JJ: (sings) As we float throughout the universe we go / Find the Buddha way and let your sorrows go / As we float throughout the universe we go / Find the guru that will show you how to glow / As we float throughout the universe we go / Let the visions of your human heart show / As we float throughout the universe we go / See the light within you and your love will grow / As we float throughout the universe we go / There is no sorrow that cannot be cleared / There is no passion that cannot be seared... (I forgot the other two lines!) Oh, there is no bondage that cannot be freed / there is no pain that we cannot let go. La da da da da da da da da... that's the answer to that question! (laughs)

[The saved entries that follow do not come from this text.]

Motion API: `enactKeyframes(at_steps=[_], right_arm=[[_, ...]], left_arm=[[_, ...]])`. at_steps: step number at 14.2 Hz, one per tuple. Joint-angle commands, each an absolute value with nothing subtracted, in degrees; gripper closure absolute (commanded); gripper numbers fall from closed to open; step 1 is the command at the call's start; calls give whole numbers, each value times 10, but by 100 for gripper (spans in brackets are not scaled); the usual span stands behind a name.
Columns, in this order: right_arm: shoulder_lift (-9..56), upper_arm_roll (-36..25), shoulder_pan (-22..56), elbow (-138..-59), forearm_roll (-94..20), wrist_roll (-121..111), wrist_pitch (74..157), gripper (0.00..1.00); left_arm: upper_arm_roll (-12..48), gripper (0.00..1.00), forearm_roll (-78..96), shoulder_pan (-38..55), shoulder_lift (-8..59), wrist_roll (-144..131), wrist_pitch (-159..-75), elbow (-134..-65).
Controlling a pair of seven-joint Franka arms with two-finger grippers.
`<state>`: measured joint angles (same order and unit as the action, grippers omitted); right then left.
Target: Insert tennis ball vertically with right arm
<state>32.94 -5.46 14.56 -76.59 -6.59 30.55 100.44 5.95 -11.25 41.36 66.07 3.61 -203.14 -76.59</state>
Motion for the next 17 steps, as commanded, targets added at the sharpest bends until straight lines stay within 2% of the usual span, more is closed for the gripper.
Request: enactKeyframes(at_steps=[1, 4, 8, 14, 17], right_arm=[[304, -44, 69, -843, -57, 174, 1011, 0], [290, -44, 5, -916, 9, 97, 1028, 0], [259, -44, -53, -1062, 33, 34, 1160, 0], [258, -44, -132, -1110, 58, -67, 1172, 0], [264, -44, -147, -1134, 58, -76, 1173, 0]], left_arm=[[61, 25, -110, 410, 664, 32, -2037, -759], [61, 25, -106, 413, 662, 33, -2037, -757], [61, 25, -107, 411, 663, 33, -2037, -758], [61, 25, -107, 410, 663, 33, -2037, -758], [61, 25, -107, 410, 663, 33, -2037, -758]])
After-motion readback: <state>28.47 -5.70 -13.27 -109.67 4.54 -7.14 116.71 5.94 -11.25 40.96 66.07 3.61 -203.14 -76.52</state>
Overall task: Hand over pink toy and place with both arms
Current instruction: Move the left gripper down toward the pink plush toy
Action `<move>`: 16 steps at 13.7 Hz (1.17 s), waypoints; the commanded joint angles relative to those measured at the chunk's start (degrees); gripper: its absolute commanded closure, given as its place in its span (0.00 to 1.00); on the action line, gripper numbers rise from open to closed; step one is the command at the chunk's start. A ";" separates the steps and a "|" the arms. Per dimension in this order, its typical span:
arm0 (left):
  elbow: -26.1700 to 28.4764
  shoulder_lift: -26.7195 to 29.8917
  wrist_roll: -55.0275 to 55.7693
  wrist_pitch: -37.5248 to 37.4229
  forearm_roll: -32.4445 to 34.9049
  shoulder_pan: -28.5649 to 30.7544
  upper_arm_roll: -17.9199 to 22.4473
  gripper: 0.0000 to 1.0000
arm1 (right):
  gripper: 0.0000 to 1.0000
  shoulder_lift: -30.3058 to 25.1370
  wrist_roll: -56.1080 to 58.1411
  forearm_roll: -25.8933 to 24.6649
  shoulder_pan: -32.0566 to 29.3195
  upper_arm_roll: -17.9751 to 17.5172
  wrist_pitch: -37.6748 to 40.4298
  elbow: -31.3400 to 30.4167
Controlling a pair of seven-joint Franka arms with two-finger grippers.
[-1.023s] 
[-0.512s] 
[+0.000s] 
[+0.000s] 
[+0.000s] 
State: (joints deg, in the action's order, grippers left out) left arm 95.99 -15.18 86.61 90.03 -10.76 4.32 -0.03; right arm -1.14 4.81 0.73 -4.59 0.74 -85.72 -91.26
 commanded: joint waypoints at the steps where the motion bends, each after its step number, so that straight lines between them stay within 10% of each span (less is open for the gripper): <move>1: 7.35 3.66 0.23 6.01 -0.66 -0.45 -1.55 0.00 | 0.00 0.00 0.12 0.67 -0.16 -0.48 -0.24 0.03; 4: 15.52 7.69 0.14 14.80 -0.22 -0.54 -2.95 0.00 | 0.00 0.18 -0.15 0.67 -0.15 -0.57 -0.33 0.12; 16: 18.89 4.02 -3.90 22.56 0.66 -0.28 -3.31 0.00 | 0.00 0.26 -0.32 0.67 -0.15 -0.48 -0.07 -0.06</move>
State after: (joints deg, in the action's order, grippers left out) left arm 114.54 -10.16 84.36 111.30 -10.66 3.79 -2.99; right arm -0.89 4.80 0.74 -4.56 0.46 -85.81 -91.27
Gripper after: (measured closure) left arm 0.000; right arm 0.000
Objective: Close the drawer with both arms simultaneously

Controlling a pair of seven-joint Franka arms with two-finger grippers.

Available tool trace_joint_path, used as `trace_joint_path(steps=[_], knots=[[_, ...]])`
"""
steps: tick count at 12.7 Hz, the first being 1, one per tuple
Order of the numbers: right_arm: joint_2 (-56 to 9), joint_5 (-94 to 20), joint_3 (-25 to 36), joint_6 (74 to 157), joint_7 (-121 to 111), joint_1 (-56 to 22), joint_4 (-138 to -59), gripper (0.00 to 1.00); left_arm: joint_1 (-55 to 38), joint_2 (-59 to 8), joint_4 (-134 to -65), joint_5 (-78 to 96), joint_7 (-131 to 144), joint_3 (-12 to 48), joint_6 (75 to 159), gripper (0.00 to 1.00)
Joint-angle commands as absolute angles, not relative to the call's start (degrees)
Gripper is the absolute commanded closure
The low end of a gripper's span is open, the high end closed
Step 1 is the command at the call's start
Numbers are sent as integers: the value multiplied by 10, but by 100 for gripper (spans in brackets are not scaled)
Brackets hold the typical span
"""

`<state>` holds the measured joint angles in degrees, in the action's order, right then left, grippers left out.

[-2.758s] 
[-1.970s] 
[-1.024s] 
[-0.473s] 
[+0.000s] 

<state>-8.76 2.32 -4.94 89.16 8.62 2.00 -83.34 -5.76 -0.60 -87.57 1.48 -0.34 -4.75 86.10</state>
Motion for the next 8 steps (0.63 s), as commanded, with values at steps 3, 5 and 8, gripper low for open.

For 62 years, I feel like I'm sixteen. I said that in 1990 when I got my hair cut, that I got a whole different perspective. We were sitting in the Higashi Honganji Honzon in Kyoto, Japan, and it was February and it was cold and we were in this temple that didn't have nothing! What are you talking about, lamps and heat? Are you kidding? They came and everybody had their hair cut, right? They touched everybody on the head and do this thing. And that actual touch, touched me. It was an energy field that not only changed my whole consciousness, but my whole view of life, and I'm very grateful and thankful for that.

And as I said, I'm 62 years old now and I feel like I'm sixteen because I feel creative and I feel the future holds a lot of wonderful stuff. Even if I were to space and take off tomorrow, I'd still think it was an incredible past few minutes!